Explore one of two sun-drenched Provençal towns today, each with an allure all its own. Known for its remarkable Roman ruins, Arles so inspired Van Gogh that he painted some 200 paintings there; Tarascon boasts an ancient castle, as well as a local legend about a ferocious dragon. Arles has existed since the sixth century BC, when the ancient Greeks founded it and named it Theline. It was here that the Romans built their first bridge across the Rhône River, creating a vital overland route between Italy and Spain and facilitating the expansion of their empire. Long renowned as one of the region’s most attractive cities, it lured artist Vincent van Gogh, who painted hundreds of works here (including Sunflowers and The Yellow House) in just 15 months. A short distance from Arles is the ancient and charming town of Tarascon. Its many medieval sites include a 12th-century church and a 15th-century castle that is rich with tales of a beloved ruler. Bask in the warmth of the Provençal sunlight in either of these friendly Mediterranean towns.

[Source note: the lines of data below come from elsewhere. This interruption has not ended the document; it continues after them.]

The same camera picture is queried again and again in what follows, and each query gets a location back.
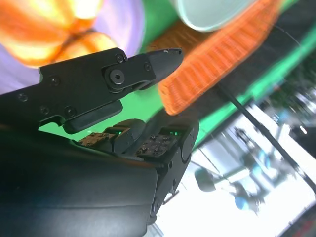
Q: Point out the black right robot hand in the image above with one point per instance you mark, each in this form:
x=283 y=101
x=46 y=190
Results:
x=74 y=185

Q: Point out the smooth orange bagel bread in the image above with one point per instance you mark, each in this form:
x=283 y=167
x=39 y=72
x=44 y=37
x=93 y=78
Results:
x=91 y=42

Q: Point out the white-striped orange donut bread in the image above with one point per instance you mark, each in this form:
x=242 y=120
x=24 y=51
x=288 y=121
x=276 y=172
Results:
x=37 y=24

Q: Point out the pale green bowl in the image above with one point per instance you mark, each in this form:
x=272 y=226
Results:
x=209 y=12

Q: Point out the grey blue-jointed robot arm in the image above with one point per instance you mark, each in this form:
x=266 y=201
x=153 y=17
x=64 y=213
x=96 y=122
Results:
x=243 y=202

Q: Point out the lavender plate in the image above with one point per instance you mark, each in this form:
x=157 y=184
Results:
x=123 y=24

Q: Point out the orange wicker basket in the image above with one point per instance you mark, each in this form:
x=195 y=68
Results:
x=217 y=61

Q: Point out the green tablecloth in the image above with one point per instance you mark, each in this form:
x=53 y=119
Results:
x=158 y=19

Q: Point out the black tripod pole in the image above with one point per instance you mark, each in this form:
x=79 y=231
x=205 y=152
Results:
x=259 y=123

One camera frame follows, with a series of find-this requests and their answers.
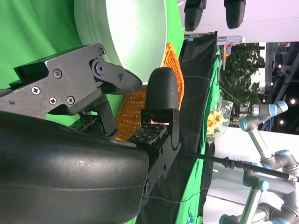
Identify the green tablecloth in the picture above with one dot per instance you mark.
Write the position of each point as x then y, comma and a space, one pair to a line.
35, 30

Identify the green leafy plant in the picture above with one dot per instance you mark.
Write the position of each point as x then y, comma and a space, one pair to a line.
240, 70

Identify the clear bag of bread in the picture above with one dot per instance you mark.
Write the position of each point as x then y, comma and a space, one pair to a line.
218, 119

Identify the black backdrop cloth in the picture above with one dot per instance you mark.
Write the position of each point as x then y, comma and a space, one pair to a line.
194, 81

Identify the orange wicker basket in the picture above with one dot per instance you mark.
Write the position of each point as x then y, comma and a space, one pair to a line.
130, 112

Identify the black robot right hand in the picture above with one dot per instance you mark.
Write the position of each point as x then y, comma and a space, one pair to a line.
58, 177

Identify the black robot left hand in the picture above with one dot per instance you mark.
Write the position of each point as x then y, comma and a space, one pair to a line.
194, 14

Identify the black stand pole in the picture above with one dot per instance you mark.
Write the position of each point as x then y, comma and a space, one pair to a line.
233, 162

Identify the pale grey-green bowl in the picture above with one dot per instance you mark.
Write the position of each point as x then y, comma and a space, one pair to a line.
140, 30

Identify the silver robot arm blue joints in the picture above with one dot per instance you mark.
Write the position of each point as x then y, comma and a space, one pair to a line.
254, 137

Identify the green cloth with small print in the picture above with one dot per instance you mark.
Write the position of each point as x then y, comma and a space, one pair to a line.
187, 186

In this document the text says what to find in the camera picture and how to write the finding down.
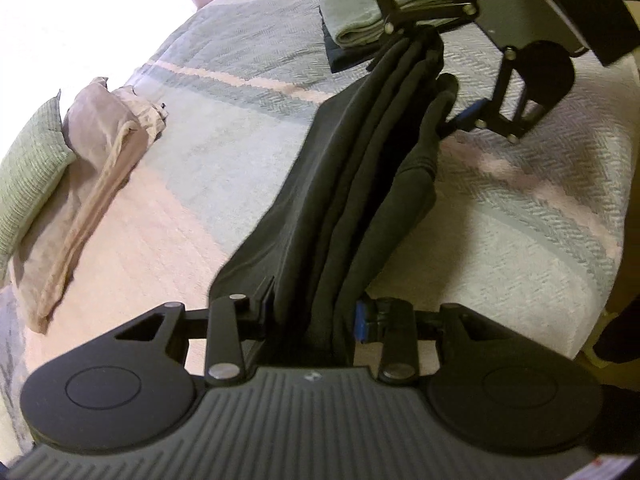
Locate black pants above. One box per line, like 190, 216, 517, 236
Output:
210, 27, 459, 367

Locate folded grey-green cloth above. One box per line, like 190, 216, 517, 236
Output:
316, 0, 452, 47

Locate folded dark cloth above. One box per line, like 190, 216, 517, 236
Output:
323, 23, 397, 74

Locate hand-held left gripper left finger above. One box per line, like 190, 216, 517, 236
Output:
115, 293, 277, 387

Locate folded beige cloth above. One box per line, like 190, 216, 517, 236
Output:
10, 77, 169, 334

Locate striped bed blanket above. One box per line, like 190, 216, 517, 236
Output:
0, 0, 640, 461

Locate green textured pillow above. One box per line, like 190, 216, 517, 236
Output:
0, 89, 77, 273

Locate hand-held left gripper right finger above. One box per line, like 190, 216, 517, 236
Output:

Olive Farm & Les Baux-de-Provence

  • Duration: 4 hours
  • Intermediate:
  • Transportation:
  • Price: $64

Provence has been one of the world’s finest olive-growing regions for more than 2,500 years. Learn about traditional olive horticulture and sample the fruits of the groves at an olive farm, then explore the entrancing cobblestone streets, winding alleyways and artists’ shops of the medieval hilltop village of Les Baux-de-Provence.

Arles walking tour

Van Gogh paid tribute to Arles’ atmospheric beauty in some 200 paintings, including Starry Night Over the Rhône. It’s an ancient city boasting a remarkable collection of Roman ruins; among them are a theater where the famous Venus of Arles—on display in the Louvre—was discovered in 1651 and an amphitheater that is still used for sporting events. Join a local expert for a stroll through this district, where medieval houses crowd in among the ancient structures and the city gates date to the 13th century. Pause before the town hall, built with stone quarried from the Roman theater, and the Romanesque St. Trophime Church, which was erected in the 12th century. It replaced the church where St. Augustine, the man who converted the inhabitants of England to Christianity, was consecrated by the first archbishop of Canterbury. Walk in Van Gogh’s footsteps past the cheery yellow Café de Nuit—still open and still the same shade of yellow it was when he painted it—and across Forum Square before visiting the town’s bountiful farmers’ market, which displays seasonal fruits and vegetables, medicinal herbs and many more specialties of Southern France.

During your free time after the tour, you can peruse the local shops, go olive tasting or delve further into Arles’ stunning collection of architectural treasures.

A special Captain’s Farewell Reception and Dinner will be prepared for you this evening.

Day 22: Avignon (Disembark)

Disembark the ship. If your cruise package includes a group departure transfer or if you have purchased a private departure transfer, you will be transferred to Marseille International Airport for your flight home.